Битва за водку | страница 8
Когда все трупы сбросили в общую могилу, он вышел из комы. Ему повезло, случился громадный ливень, почву подмыло, земля просела, образовались воздушные провалы, он был сверху трупаков и стал карабкаться к луне. Не тут-то было.
Пока он несколько дней отдыхал в морге, сотрудник КГБ успел закадрить его фабричную тёлку (кагэбэшный карантин в Новочеркасске действовал несколько месяцев). Девушка Анюта не хотела давать Чикатило и брать у него в голову, так как не считала его перспективным ухажером. Более того, в её понимании он был не только бесперспективным, но и беднотой, и рваниной. Человек, с которым всю жизнь придётся скитаться по заводским баракам и варить щи из мёрзлой капусты. Она даже обрадовалась тому, что в Новочеркасск приехали моднейшие войска КГБ и спецполк МО, из которых половина личного состава проживала в столице или крупных богатых городах.
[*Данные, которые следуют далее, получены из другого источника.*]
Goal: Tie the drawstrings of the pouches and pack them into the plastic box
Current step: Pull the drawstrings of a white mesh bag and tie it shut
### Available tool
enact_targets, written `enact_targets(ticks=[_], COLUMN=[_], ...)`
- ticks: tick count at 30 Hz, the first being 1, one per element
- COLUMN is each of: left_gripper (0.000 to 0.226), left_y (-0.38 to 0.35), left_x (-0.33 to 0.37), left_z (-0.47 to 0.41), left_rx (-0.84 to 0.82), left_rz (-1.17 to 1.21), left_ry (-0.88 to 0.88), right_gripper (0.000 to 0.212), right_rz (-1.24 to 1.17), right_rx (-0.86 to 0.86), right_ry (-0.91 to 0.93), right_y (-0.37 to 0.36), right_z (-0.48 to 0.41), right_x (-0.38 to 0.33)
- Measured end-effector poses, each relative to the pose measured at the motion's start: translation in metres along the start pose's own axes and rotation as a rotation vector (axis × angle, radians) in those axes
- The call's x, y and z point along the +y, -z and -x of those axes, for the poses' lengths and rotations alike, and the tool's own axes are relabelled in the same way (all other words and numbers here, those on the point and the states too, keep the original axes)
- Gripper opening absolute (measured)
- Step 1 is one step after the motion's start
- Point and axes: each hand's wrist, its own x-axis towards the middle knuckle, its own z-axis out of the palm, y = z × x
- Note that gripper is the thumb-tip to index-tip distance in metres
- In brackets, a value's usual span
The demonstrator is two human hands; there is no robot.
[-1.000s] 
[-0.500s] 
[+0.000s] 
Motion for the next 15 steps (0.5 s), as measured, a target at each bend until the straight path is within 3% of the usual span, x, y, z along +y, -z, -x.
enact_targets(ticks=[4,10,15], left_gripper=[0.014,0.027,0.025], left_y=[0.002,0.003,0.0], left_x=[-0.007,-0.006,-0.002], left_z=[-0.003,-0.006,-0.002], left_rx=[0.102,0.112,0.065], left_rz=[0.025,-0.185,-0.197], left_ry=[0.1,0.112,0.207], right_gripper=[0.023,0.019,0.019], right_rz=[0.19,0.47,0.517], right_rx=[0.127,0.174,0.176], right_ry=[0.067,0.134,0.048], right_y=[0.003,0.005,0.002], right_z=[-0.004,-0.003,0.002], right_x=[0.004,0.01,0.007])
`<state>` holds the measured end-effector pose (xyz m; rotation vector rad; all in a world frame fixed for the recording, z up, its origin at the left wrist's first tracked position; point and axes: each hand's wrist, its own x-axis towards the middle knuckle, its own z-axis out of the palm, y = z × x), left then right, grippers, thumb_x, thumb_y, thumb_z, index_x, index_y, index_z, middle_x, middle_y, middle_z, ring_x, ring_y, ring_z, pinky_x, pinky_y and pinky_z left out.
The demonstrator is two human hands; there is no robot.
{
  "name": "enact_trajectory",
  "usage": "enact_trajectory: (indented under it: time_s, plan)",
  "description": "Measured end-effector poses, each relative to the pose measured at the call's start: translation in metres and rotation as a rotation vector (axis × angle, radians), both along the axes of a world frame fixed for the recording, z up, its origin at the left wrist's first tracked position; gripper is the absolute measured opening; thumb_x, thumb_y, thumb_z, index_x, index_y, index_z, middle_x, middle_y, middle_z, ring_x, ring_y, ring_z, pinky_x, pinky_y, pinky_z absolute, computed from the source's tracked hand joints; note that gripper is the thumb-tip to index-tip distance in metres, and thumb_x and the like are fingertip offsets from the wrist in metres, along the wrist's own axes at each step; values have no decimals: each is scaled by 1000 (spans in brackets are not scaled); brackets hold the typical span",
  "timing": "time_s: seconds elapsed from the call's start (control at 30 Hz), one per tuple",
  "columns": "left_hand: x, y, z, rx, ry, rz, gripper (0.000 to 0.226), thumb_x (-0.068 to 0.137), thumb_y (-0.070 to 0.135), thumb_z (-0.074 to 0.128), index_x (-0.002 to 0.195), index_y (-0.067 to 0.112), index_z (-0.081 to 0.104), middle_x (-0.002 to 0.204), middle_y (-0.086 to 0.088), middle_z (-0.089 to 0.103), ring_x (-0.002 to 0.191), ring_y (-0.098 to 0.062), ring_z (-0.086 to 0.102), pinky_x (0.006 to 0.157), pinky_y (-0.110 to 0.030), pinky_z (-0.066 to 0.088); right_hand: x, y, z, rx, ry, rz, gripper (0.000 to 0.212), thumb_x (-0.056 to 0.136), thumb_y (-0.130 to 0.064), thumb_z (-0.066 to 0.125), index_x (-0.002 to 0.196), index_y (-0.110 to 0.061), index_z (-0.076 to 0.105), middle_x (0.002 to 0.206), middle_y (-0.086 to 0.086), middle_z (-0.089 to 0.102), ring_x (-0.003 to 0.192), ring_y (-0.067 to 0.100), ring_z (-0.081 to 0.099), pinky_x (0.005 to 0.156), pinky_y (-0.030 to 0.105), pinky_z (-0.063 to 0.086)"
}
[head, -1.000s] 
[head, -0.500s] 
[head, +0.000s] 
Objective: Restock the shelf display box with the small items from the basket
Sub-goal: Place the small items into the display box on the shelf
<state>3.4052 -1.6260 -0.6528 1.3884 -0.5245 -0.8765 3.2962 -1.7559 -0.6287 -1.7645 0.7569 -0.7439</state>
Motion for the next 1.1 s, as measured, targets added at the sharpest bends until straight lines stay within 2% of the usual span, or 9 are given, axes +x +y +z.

Антон Гайдар-Либерман был сержантом армии КГБ и нёс постоянную вахту в сторожке около кладбища братских могил. К нему стала наведываться Анюта. В отличие от фабричной похлёбки из тухлой говядины (царской заморозки мяса от 1913 г.) в КГБ всегда были сигареты, американская тушёнка, «Советское» шампанское, но самое главное – рижские шпроты!!! А за рижские шпроты Анюта была готова отдаться не только Берии, но и самому Вельзевулу или, например, бородатому трансвеститу с Евровидения!
Ленинградцу Антону Гайдару-Либерману было дико в кайф выполнять непыльную работу в уютном южном городке, наполненном сисястыми тёлками. Здесь можно было отодрать лучших – без всяких столичных ресторанов, джаз-клубов, ухаживаний и финансовых трат. Просто банка шпрот и «е*и каво хочешь»!
Он прижал её к дереву, сорвал трусы и стал пороть в очко. Иногда она пукала. Он зажимал ей рукой рот, чтобы не орала. Когда дело было сделано, он застегнул НКВДэшные шаровары и указал рукой ломиться в сторону сторожки, где происходила локальная пирушка младшего офицерского состава.
Всё это время Чикатило офигевал от ацких ран, а больше всего терзали бешеные дичайшие душевные муки. От немощности, тотальной обречённости и бесчеловечности. Он внутренне рыдал белугой. Хотелось взвыть подстреленным волком, но от бессилия он не мог издать даже слабого хрипа. Теперь, наконец, он почувствовал, что реально умирает. Запчасти живого тела вдруг перестали поддаваться мозговому управлению. Он чувствовал, что нервные окончания, сдавленные глиной, завершаются в районе рёбер. С помощью импульсов мозга он пытался разогнать передачу сигналов по всему телу, но всё бесполезно. Это смерть. Да, смерть!